What to produce: Without including any picture, write out the entries exactly as they stand.
━━━ Recorded information
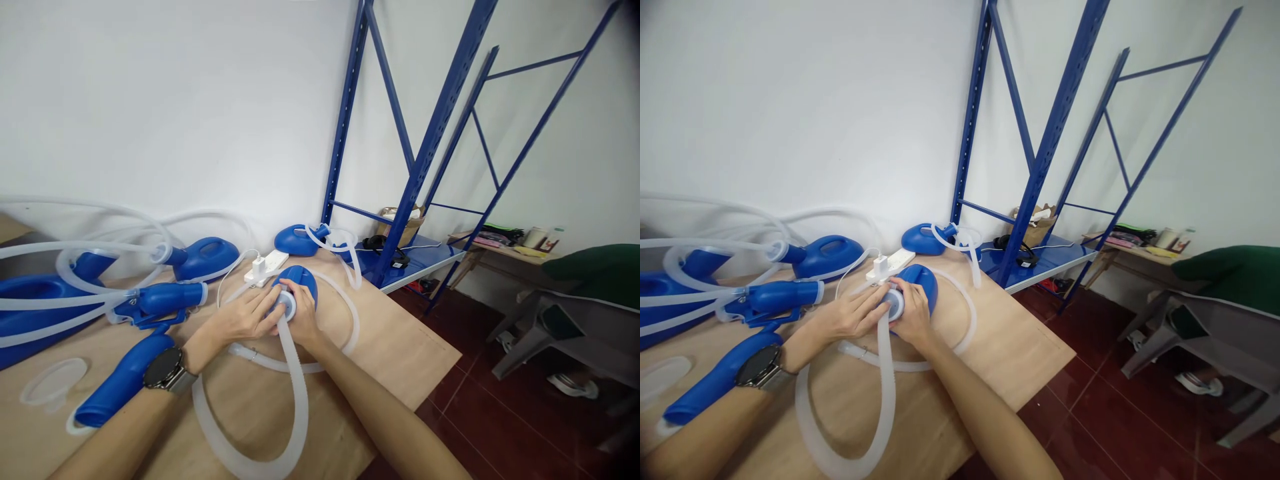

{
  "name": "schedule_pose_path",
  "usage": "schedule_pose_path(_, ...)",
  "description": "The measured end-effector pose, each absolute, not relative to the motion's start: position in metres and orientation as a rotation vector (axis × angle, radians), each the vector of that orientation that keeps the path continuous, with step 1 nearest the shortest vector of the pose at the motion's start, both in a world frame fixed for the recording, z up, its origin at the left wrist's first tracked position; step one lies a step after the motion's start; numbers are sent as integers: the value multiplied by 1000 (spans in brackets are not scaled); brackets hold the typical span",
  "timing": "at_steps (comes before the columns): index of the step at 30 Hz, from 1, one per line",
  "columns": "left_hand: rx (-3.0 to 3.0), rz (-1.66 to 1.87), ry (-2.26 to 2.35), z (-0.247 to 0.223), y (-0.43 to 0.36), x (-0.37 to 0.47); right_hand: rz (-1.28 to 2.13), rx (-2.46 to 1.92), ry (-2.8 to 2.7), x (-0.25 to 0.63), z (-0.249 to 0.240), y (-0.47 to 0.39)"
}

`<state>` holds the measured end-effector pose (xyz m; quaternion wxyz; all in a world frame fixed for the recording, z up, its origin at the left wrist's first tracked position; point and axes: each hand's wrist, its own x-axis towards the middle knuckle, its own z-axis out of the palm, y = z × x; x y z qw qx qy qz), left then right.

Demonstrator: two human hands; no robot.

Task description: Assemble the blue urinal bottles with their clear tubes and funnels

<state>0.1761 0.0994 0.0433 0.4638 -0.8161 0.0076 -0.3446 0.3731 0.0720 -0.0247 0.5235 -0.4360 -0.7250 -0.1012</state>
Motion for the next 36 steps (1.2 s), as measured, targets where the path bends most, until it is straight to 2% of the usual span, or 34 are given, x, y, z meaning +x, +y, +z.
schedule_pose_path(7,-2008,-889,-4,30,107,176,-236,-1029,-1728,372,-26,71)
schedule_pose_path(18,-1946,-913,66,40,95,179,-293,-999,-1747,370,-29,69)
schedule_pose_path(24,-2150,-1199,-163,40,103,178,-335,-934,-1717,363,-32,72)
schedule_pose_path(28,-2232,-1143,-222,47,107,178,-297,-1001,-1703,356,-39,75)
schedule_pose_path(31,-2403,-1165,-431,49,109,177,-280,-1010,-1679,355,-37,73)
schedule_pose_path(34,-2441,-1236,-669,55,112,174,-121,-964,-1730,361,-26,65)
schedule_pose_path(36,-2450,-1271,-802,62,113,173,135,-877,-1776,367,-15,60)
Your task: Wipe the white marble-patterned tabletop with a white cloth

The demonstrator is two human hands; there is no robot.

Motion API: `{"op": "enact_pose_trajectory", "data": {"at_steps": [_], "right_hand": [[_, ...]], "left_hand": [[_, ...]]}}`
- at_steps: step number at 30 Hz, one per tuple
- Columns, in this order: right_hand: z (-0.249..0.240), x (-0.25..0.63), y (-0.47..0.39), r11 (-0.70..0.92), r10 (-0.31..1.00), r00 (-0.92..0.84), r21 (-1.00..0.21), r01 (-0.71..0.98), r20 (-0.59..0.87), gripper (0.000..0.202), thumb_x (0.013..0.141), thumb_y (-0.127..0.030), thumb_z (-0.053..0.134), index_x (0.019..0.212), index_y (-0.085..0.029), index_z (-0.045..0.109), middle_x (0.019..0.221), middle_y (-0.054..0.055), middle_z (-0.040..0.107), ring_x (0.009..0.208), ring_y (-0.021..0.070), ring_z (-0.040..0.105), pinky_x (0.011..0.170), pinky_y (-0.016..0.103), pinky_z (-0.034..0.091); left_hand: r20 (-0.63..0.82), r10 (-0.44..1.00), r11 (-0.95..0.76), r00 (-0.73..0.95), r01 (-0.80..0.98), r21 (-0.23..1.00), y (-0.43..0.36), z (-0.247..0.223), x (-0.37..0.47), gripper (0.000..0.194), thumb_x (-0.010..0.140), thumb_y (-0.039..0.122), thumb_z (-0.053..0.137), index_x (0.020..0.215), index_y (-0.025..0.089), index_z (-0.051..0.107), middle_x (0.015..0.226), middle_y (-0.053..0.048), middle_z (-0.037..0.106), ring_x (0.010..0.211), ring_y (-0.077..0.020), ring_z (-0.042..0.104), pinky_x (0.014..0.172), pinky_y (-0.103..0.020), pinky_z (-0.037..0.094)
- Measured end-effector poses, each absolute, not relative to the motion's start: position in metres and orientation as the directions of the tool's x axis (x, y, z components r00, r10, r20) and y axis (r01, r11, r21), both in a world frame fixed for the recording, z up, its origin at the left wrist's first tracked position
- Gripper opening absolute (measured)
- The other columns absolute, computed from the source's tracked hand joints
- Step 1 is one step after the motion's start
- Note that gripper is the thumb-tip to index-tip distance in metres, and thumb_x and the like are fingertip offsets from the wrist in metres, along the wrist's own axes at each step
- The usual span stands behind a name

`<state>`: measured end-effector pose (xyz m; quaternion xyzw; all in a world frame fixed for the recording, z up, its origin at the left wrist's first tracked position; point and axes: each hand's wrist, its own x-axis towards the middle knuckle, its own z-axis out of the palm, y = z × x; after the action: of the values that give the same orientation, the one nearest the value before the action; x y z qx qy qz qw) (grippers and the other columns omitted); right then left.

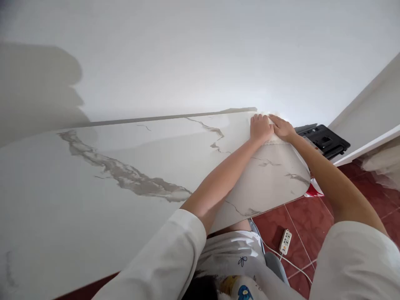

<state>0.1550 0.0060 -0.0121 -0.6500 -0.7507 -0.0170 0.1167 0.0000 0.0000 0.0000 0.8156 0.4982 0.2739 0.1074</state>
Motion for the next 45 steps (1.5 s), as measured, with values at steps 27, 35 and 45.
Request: {"op": "enact_pose_trajectory", "data": {"at_steps": [27,35,45], "right_hand": [[-0.005,-0.001,-0.175,0.121,0.965,-0.097,-0.087,0.989,0.243,0.057,0.086,-0.031,0.036,0.140,-0.020,0.053,0.149,0.007,0.049,0.135,0.0300,0.049,0.108,0.049,0.045],[0.009,-0.187,-0.189,0.388,0.920,-0.376,-0.141,0.911,0.109,0.055,0.092,-0.031,0.033,0.135,-0.001,0.051,0.147,0.025,0.046,0.134,0.0360,0.047,0.105,0.050,0.043],[0.003,-0.424,-0.207,0.674,0.736,-0.638,-0.336,0.658,0.227,0.064,0.094,-0.030,0.043,0.141,0.013,0.039,0.150,0.034,0.036,0.142,0.0406,0.033,0.116,0.049,0.025]], "left_hand": [[0.345,0.801,-0.585,0.489,0.760,0.283,-0.154,-0.005,-0.142,0.041,0.092,0.024,0.042,0.126,0.007,0.055,0.134,-0.020,0.055,0.133,-0.0323,0.044,0.114,-0.043,0.031],[0.269,0.844,-0.522,0.465,0.827,0.208,-0.179,-0.008,-0.340,0.052,0.092,0.028,0.033,0.138,0.009,0.049,0.145,-0.015,0.051,0.139,-0.0276,0.041,0.119,-0.045,0.030],[0.176,0.981,-0.130,0.085,0.955,0.267,-0.227,-0.007,-0.581,0.066,0.074,0.032,0.035,0.137,0.017,0.051,0.145,-0.009,0.052,0.137,-0.0278,0.044,0.119,-0.045,0.029]]}}
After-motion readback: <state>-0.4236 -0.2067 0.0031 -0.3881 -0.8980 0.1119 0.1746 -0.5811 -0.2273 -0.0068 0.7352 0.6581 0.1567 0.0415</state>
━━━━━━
Written reply:
{
  "name": "schedule_pose_path",
  "usage": "schedule_pose_path(_, ...)",
  "description": "The measured end-effector pose, each absolute, not relative to the motion's start: position in metres and orientation as a rotation vector (axis × angle, radians), each the vector of that orientation that keeps the path continuous, with step 1 nearest the shortest vector of the pose at the motion's start, both in a world frame fixed for the recording, z up, its origin at the left wrist's first tracked position; step one lies a step after the motion's start; numbers are sent as integers: the value multiplied by 1000 (spans in brackets are not scaled); brackets hold the typical span",
  "timing": "at_steps (comes before the columns): index of the step at 30 Hz, from 1, one per line",
  "columns": "left_hand: rx (-3.0 to 3.0), rz (-1.66 to 1.87), ry (-2.26 to 2.35), z (-0.247 to 0.223), y (-0.43 to 0.36), x (-0.37 to 0.47); right_hand: rz (-1.28 to 2.13), rx (-2.46 to 1.92), ry (-2.8 to 2.7), x (-0.25 to 0.63), z (-0.249 to 0.240), y (-0.47 to 0.39)"
}

`<state>` holds the measured end-effector pose (xyz m; quaternion wxyz; all in a world frame fixed for the recording, z up, its origin at the left wrist's first tracked position; point and axes: each hand's wrist, its own x-axis towards the middle knuckle, its own z-axis out of the palm, y = z × x; x y z qw qx qy qz), left then right.

Demonstrator: two human hands; no robot.

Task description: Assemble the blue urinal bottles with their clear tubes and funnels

<state>0.1761 0.0994 0.0433 0.4638 -0.8161 0.0076 -0.3446 0.3731 0.0720 -0.0247 0.5235 -0.4360 -0.7250 -0.1012</state>
Motion for the next 36 steps (1.2 s), as measured, targets where the path bends most, until it is straight to 2% of the usual span, or 34 are given, x, y, z meaning +x, +y, +z.
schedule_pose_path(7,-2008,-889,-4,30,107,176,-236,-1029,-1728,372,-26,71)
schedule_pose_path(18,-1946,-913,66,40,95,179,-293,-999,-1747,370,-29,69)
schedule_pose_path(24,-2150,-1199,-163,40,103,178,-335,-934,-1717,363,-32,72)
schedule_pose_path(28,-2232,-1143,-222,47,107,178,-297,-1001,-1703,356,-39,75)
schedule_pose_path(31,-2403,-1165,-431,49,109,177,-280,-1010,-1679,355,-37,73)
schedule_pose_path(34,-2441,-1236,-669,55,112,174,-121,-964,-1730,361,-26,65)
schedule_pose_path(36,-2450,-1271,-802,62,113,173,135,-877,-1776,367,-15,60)
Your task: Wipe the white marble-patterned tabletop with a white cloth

The demonstrator is two human hands; there is no robot.

Motion API: `{"op": "enact_pose_trajectory", "data": {"at_steps": [_], "right_hand": [[_, ...]], "left_hand": [[_, ...]]}}`
- at_steps: step number at 30 Hz, one per tuple
- Columns, in this order: right_hand: z (-0.249..0.240), x (-0.25..0.63), y (-0.47..0.39), r11 (-0.70..0.92), r10 (-0.31..1.00), r00 (-0.92..0.84), r21 (-1.00..0.21), r01 (-0.71..0.98), r20 (-0.59..0.87), gripper (0.000..0.202), thumb_x (0.013..0.141), thumb_y (-0.127..0.030), thumb_z (-0.053..0.134), index_x (0.019..0.212), index_y (-0.085..0.029), index_z (-0.045..0.109), middle_x (0.019..0.221), middle_y (-0.054..0.055), middle_z (-0.040..0.107), ring_x (0.009..0.208), ring_y (-0.021..0.070), ring_z (-0.040..0.105), pinky_x (0.011..0.170), pinky_y (-0.016..0.103), pinky_z (-0.034..0.091); left_hand: r20 (-0.63..0.82), r10 (-0.44..1.00), r11 (-0.95..0.76), r00 (-0.73..0.95), r01 (-0.80..0.98), r21 (-0.23..1.00), y (-0.43..0.36), z (-0.247..0.223), x (-0.37..0.47), gripper (0.000..0.194), thumb_x (-0.010..0.140), thumb_y (-0.039..0.122), thumb_z (-0.053..0.137), index_x (0.020..0.215), index_y (-0.025..0.089), index_z (-0.051..0.107), middle_x (0.015..0.226), middle_y (-0.053..0.048), middle_z (-0.037..0.106), ring_x (0.010..0.211), ring_y (-0.077..0.020), ring_z (-0.042..0.104), pinky_x (0.014..0.172), pinky_y (-0.103..0.020), pinky_z (-0.037..0.094)
- Measured end-effector poses, each absolute, not relative to the motion's start: position in metres and orientation as the directions of the tool's x axis (x, y, z components r00, r10, r20) and y axis (r01, r11, r21), both in a world frame fixed for the recording, z up, its origin at the left wrist's first tracked position
- Gripper opening absolute (measured)
- The other columns absolute, computed from the source's tracked hand joints
- Step 1 is one step after the motion's start
- Note that gripper is the thumb-tip to index-tip distance in metres, and thumb_x and the like are fingertip offsets from the wrist in metres, along the wrist's own axes at each step
- The usual span stands behind a name

`<state>`: measured end-effector pose (xyz m; quaternion xyzw; all in a world frame fixed for the recording, z up, its origin at the left wrist's first tracked position; point and axes: each hand's wrist, its own x-axis towards the middle knuckle, its own z-axis out of the palm, y = z × x; after the action: of the values that give the same orientation, the one nearest the value before the action; x y z qx qy qz qw) (grippers and the other columns omitted); right then left.


<state>0.1550 0.0060 -0.0121 -0.6500 -0.7507 -0.0170 0.1167 0.0000 0.0000 0.0000 0.8156 0.4982 0.2739 0.1074</state>
Motion for the next 45 steps (1.5 s), as measured, with values at steps 27, 35 and 45.
Request: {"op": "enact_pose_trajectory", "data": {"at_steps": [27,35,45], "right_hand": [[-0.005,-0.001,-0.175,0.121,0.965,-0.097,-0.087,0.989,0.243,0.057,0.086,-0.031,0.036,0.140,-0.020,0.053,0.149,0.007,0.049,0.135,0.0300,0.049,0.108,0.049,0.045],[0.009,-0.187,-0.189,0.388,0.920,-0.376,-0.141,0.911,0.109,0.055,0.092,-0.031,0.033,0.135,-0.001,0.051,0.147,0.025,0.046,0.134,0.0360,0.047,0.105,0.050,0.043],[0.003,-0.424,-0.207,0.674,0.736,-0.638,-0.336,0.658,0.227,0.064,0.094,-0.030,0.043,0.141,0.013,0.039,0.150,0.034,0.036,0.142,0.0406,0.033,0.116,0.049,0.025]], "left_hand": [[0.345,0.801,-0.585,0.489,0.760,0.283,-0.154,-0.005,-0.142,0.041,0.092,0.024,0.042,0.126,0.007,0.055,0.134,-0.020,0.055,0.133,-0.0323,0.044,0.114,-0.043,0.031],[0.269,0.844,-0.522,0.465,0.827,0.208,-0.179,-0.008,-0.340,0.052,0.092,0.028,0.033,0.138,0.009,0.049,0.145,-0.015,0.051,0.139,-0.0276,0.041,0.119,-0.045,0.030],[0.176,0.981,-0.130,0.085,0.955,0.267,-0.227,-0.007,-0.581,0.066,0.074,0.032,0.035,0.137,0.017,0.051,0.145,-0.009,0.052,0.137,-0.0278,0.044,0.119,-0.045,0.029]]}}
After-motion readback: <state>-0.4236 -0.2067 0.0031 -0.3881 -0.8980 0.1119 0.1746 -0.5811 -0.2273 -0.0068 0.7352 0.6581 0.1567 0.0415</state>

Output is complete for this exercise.